__The problem__
In the records below, which lines include "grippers"? Copy them.

__The data__
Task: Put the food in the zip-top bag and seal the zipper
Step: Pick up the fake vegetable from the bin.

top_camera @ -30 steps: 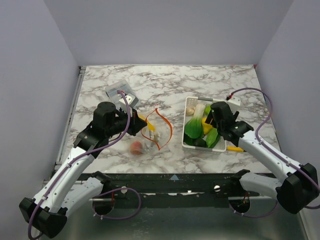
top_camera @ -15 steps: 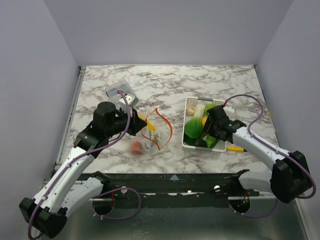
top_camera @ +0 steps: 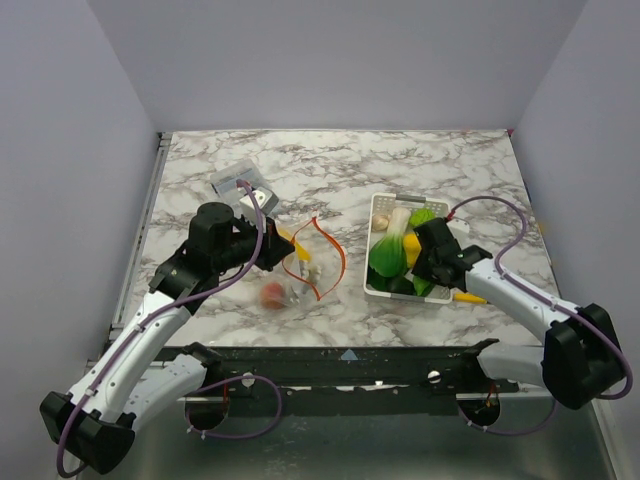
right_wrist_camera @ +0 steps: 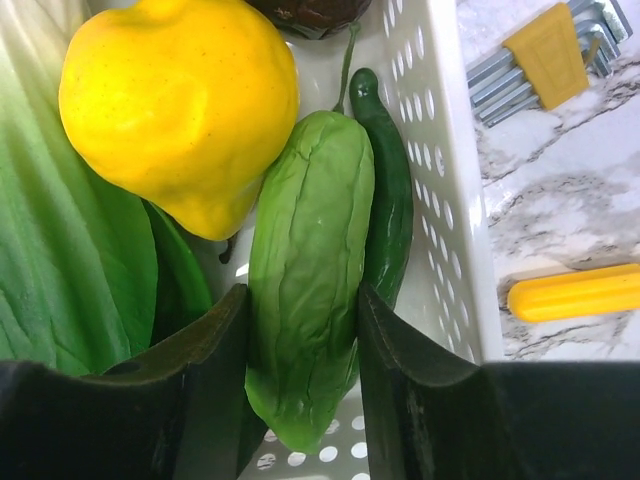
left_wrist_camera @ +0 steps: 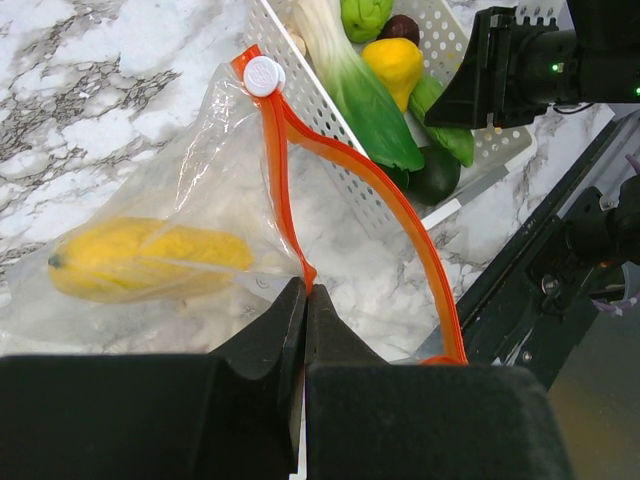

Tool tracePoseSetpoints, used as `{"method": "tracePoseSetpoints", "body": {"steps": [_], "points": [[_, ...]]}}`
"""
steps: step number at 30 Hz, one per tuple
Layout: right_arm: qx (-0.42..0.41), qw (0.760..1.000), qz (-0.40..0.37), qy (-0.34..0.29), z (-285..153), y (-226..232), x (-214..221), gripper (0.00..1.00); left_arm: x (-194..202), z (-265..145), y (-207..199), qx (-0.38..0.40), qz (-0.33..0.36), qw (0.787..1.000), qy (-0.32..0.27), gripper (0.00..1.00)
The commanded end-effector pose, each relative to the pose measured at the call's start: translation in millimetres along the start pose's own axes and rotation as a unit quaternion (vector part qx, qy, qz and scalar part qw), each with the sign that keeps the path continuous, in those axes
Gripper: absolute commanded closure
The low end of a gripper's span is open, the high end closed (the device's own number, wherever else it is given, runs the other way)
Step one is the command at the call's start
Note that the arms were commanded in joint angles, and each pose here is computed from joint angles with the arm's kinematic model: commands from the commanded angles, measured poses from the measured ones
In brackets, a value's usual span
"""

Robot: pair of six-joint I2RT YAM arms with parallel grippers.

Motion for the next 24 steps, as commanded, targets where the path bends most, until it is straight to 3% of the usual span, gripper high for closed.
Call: {"method": "tracePoseSetpoints", "body": {"steps": [1,9,12,16,20,24], "points": [[-0.012,1.000,0.012,-0.024,-13.5,3.0,-13.2,0.64,-3.3,0.1,1.6,-0.004,0.004,1.000,-0.003,1.00],[-0.078,0.994,0.031,-0.075,-52.9,7.3,-37.2,0.77,-3.4,0.3,1.4,-0.003,0.005,1.000,-0.003,1.00],[-0.136,0.987,0.020,-0.088,-68.3,12.2,-41.3,0.83,-3.1,0.2,1.6,-0.004,0.005,1.000,-0.003,1.00],[-0.235,0.966,0.008,-0.105,-84.0,21.9,-40.2,0.84,-3.3,-0.1,0.7,-0.001,0.004,1.000,-0.003,1.00],[-0.366,0.926,-0.020,-0.089,-104.1,41.1,-32.9,0.86,-3.6,-0.2,0.9,-0.002,0.005,1.000,-0.003,1.00],[-0.522,0.851,-0.055,-0.031,-125.2,67.0,-17.6,0.87,-3.2,0.0,0.4,0.001,0.004,1.000,-0.002,1.00]]}}
Point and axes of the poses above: each gripper's point midway between its finger pads, its own z axis out along the fingers, its own y axis along the line the jaws close on, x = y × z, the point moved 7 cm from there along -z, back along the fingers, and after that the axes turned 4 degrees about z, right-handed, at the moved point
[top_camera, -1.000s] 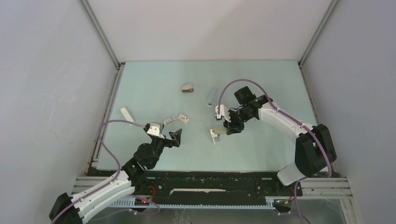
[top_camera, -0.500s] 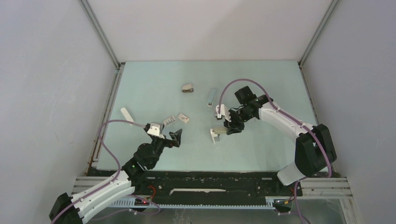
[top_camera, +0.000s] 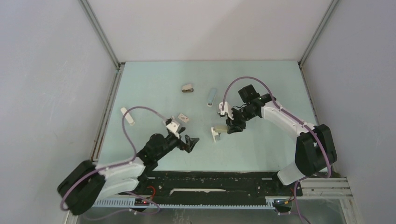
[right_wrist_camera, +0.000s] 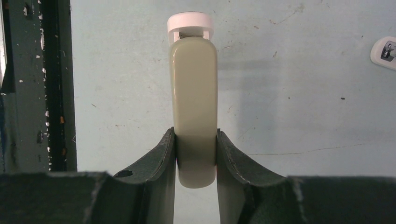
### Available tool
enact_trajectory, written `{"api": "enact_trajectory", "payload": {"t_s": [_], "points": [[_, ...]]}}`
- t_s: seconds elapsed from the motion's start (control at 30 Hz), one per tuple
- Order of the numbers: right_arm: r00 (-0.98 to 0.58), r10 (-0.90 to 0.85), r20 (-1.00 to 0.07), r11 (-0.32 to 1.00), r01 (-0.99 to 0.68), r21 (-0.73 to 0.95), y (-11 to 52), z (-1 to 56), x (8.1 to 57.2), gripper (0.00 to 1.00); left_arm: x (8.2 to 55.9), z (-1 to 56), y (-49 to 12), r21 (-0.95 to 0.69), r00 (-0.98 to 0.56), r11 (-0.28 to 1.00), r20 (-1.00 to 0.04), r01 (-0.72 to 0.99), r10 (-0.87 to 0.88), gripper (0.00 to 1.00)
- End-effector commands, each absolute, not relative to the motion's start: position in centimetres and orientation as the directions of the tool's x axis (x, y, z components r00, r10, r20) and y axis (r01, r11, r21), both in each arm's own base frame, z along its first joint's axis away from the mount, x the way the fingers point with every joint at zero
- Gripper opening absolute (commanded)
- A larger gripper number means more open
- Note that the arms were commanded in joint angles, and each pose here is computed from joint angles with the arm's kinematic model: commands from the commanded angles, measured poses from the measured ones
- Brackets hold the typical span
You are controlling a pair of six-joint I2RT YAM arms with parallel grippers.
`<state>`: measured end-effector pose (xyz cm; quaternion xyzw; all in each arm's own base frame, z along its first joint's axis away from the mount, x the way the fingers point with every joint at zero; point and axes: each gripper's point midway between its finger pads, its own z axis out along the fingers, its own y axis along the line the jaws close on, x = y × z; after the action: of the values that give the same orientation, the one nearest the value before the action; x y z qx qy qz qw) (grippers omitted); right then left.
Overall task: Unload the staples from the stapler
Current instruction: Unload the staple at the center of the board.
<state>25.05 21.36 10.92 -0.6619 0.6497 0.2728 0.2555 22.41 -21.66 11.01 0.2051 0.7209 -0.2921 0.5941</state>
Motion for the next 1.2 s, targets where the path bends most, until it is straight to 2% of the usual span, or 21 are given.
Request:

__Result below__
Robot: pair of six-joint I2RT YAM arms with parallel grippers.
You are controlling a pair of six-joint I2RT YAM arms with parallel grippers.
`<state>`: measured end-effector pose (xyz cm; quaternion xyzw; all in each arm's own base frame, z along its first joint's axis away from the mount, x the way the fingers point with every joint at zero; point and axes: each gripper's point midway between its finger pads, its own z axis out along the fingers, its own y axis along the line the jaws close on, x = y × z; after the action: of the values that give the same orientation, the one nearest the value before the action; x y z qx qy qz qw) (grippers omitted); right then left.

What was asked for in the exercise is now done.